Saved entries
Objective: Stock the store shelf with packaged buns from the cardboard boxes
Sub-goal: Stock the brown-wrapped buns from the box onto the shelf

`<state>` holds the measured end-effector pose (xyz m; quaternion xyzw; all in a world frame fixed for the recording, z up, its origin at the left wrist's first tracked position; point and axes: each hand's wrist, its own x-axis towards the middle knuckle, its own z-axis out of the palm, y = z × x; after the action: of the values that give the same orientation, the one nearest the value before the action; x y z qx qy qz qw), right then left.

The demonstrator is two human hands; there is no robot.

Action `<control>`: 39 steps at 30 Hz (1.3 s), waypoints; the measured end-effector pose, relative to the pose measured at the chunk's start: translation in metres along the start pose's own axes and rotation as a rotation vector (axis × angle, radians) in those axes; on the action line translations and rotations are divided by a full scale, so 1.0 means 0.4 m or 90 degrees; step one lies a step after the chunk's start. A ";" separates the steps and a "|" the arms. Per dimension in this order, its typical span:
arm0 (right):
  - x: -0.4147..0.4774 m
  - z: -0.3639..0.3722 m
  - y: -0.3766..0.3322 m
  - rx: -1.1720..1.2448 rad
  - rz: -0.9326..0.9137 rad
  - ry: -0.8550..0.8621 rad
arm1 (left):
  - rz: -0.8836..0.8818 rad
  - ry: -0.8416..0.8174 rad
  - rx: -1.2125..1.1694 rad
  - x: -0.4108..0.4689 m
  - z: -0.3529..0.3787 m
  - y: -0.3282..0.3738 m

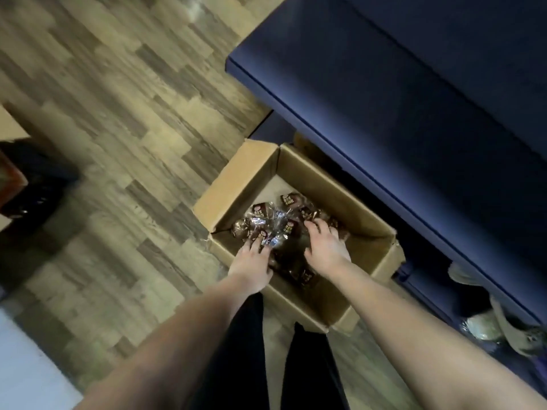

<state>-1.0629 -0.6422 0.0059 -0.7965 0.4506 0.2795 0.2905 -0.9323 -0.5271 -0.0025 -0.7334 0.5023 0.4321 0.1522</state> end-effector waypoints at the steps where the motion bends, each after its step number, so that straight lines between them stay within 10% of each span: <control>1: 0.031 0.031 0.011 -0.006 -0.006 -0.011 | -0.005 0.000 -0.015 0.038 0.015 -0.009; 22: 0.582 0.468 0.116 0.038 0.097 -0.118 | -0.043 -0.104 0.105 0.636 0.327 -0.017; 32: 0.485 0.332 0.116 0.138 0.148 -0.073 | -0.029 -0.098 0.246 0.545 0.205 -0.002; 39: 0.365 0.107 0.056 0.213 0.143 0.046 | -0.131 0.027 -0.061 0.403 0.010 -0.008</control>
<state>-1.0265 -0.7024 -0.1309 -0.6918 0.5866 0.2024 0.3692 -0.9118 -0.6208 -0.1323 -0.7965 0.4060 0.4223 0.1496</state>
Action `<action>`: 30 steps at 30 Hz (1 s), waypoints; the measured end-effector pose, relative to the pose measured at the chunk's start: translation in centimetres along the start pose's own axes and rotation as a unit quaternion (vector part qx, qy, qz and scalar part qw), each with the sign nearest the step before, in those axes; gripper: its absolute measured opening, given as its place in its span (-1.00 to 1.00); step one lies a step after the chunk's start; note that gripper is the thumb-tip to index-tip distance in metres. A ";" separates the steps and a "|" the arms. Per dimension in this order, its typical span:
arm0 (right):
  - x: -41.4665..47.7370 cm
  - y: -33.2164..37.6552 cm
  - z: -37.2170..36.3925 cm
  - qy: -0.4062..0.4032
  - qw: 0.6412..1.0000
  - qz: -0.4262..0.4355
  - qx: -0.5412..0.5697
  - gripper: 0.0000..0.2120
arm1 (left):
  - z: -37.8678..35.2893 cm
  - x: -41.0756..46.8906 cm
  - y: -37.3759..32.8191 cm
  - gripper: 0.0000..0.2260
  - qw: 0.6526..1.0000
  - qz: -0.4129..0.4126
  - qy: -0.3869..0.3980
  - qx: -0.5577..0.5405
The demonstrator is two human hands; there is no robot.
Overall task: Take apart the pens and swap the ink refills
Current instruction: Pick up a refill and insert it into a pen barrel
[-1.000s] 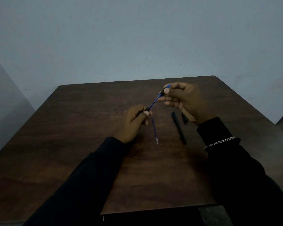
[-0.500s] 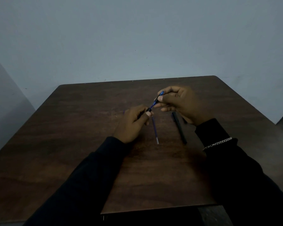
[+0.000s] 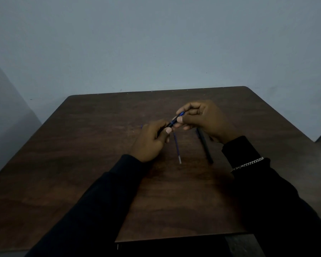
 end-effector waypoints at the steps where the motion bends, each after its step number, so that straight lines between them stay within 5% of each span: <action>1: 0.0 0.0 0.1 0.004 1.000 -0.002 -0.007 -0.87 | 0.0 0.0 0.0 -0.74 1.000 -0.003 -0.002 0.006; 5: -0.1 0.0 0.2 0.018 0.998 -0.009 -0.052 -0.84 | 0.2 -0.2 -0.3 -0.77 0.999 -0.025 -0.006 0.037; 13: -0.3 0.3 -0.1 0.037 0.973 0.006 -0.228 -0.46 | 0.3 -0.5 -0.8 -0.82 0.997 -0.045 -0.003 0.057; 17: -0.3 0.8 0.4 0.037 0.984 0.001 -0.176 -0.77 | 0.7 -0.3 -0.8 -0.78 0.998 -0.037 -0.023 0.056; 26: -0.4 0.8 -0.2 0.084 0.982 0.021 -0.168 -0.96 | 0.7 -0.6 -0.8 -0.86 0.996 -0.032 -0.010 0.079; 30: -0.4 0.8 -0.5 0.104 0.966 0.039 -0.235 -0.67 | 0.6 -0.8 -1.3 -0.88 0.996 -0.042 -0.001 0.081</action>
Point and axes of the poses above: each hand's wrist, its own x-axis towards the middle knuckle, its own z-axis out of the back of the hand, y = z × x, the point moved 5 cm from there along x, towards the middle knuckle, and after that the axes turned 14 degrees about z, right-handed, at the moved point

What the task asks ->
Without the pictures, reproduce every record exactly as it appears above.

Solution ->
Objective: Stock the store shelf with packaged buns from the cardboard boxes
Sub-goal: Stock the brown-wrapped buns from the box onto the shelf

`<state>` holds the measured end-effector pose (xyz m; quaternion xyzw; all in a world frame fixed for the recording, z up, its origin at the left wrist's first tracked position; point and axes: each hand's wrist, its own x-axis towards the middle knuckle, its own z-axis out of the palm, y = z × x; after the action: of the values that give the same orientation, the one nearest the value before the action; x y z qx qy qz qw), right then left.

The demonstrator is two human hands; there is no robot.

Action `<control>`: 39 steps at 30 Hz (1.3 s), waypoints; the measured end-effector pose, relative to the pose measured at the chunk's start: translation in metres along the start pose's own axes and rotation as a rotation vector (axis × angle, radians) in those axes; on the action line translations and rotations are divided by a full scale, so 1.0 means 0.4 m or 90 degrees; step one lies a step after the chunk's start. A ";" separates the steps and a "|" the arms. Per dimension in this order, its typical span:
arm0 (right):
  - x: -0.4147..0.4774 m
  - z: -0.3639..0.3722 m
  - y: -0.3766..0.3322 m
  - rx: -1.1720..1.2448 rad
  - rz: -0.9326..0.9137 rad
  - ry: -0.8550..0.8621 rad
arm1 (left):
  - rz: -0.8836..0.8818 rad
  - ry: -0.8416..0.8174 rad
  - rx: -1.2125..1.1694 rad
  - x: -0.4108..0.4689 m
  - z: -0.3529..0.3787 m
  - y: -0.3282..0.3738 m


<state>-1.0629 -0.6422 0.0059 -0.7965 0.4506 0.2795 0.2905 -0.9323 -0.5271 -0.0025 -0.7334 0.5023 0.4321 0.1522</state> end-effector waypoints at the steps where the motion bends, each after its step number, so that straight lines between them stay within 10% of each span: <control>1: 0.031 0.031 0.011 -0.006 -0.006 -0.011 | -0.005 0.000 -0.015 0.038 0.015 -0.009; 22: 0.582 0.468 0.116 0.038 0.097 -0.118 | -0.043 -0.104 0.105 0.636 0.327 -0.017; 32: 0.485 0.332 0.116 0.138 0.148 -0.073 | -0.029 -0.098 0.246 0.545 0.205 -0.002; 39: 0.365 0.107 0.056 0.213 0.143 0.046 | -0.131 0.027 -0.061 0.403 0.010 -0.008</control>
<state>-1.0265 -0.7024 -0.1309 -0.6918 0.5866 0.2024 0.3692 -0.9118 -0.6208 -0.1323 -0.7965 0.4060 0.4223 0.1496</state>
Action `<action>`: 30 steps at 30 Hz (1 s), waypoints; the measured end-effector pose, relative to the pose measured at the chunk's start: translation in centimetres along the start pose's own axes and rotation as a unit quaternion (vector part qx, qy, qz and scalar part qw), each with the sign nearest the step before, in those axes; gripper: its absolute measured opening, given as its place in its span (-1.00 to 1.00); step one lies a step after the chunk's start; note that gripper is the thumb-tip to index-tip distance in metres. A ";" separates the steps and a "|" the arms. Per dimension in this order, its typical span:
arm0 (right):
  - x: -41.4665..47.7370 cm
  - y: -33.2164..37.6552 cm
  - z: -37.2170..36.3925 cm
  - qy: -0.4062..0.4032
  - qw: 0.6412..1.0000
  - qz: -0.4262..0.4355
  - qx: -0.5412..0.5697
  - gripper: 0.0000..0.2120
arm1 (left):
  - z: -37.8678..35.2893 cm
  - x: -41.0756..46.8906 cm
  - y: -37.3759..32.8191 cm
  - gripper: 0.0000..0.2260
  - qw: 0.6526..1.0000
  - qz: -0.4129..0.4126
  - qy: -0.3869..0.3980
  - qx: -0.5577..0.5405
The demonstrator is two human hands; there is no robot.
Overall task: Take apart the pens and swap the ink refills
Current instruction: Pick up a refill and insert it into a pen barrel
[-1.000s] 
[-0.500s] 
[+0.000s] 
 end-effector waypoints at the steps where the motion bends, each after its step number, so that straight lines between them stay within 5% of each span: <action>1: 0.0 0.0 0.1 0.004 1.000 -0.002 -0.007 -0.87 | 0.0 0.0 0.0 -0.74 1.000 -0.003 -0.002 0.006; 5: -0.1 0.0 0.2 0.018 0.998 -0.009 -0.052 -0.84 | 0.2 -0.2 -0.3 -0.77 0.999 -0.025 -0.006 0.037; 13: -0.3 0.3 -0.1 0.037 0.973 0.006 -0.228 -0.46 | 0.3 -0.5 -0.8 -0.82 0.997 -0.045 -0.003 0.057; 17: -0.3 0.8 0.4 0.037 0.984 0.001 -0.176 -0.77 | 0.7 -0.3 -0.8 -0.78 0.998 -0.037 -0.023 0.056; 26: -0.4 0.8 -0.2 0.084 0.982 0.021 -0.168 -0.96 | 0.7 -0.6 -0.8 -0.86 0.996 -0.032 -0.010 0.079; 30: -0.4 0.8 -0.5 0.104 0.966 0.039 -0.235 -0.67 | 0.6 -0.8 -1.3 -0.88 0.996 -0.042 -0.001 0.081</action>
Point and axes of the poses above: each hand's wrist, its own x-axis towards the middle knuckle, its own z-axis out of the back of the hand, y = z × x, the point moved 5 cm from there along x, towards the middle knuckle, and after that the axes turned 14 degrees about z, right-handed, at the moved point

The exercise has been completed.